NETHERLANDS - A court ruling has stated the over €1.3m in fines imposed on ABP and PGGM for illegally promoting the ‘levensloop' or life course scheme, by pension regulator De Nederlandsche Bank, are final.
Both schemes have violated the anti-competition rules at the expense of other market players, such as insurers, the college for corporate appeal (College van Beroep voor het Bedrijfsleven) has decided.
Both schemes had established Loyalis and Careon as respective subsidiaries to offer the tax-friendly ‘levensloop' scheme because the ABP €216bn civil service and the PGGM €88bn healthcare pension schemes were not allowed under regulatory rules to directly provide levensloop schemess.
In the opinion of the appeal college, the subsidiaries therefore took an unjust advantage by benefiting from their parent companies' reputation and the fines stand as a result.
The Dutch Association of Insurers (VvV) initiated a court case against ABP and PGGM for promoting the levensloop products of their subsidiaries to their members over two years ago.
Both schemes sued DNB on the subsequently-imposed fines, insisting they have never approached any of their two million plus members with personal mailings, and made it clear not to be prepared to pay the fines.
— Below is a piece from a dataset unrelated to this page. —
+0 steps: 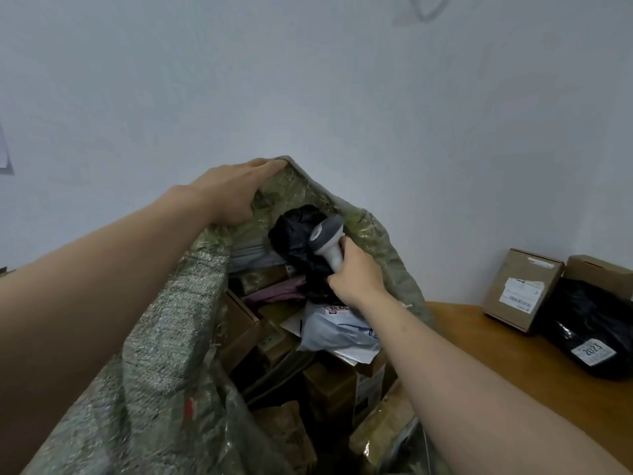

But ABP spokesman Hans ten Brinke confirmed to IPE today: "We have exhausted all the options for appeal in the meantime. We'll pay the fine, but we have already entered discussions with the government on the - in our opinion - too strict interpretation of the legislation on industry-wide schemes. We think the rules should be changed, to allow us more freedom of movement," he explained.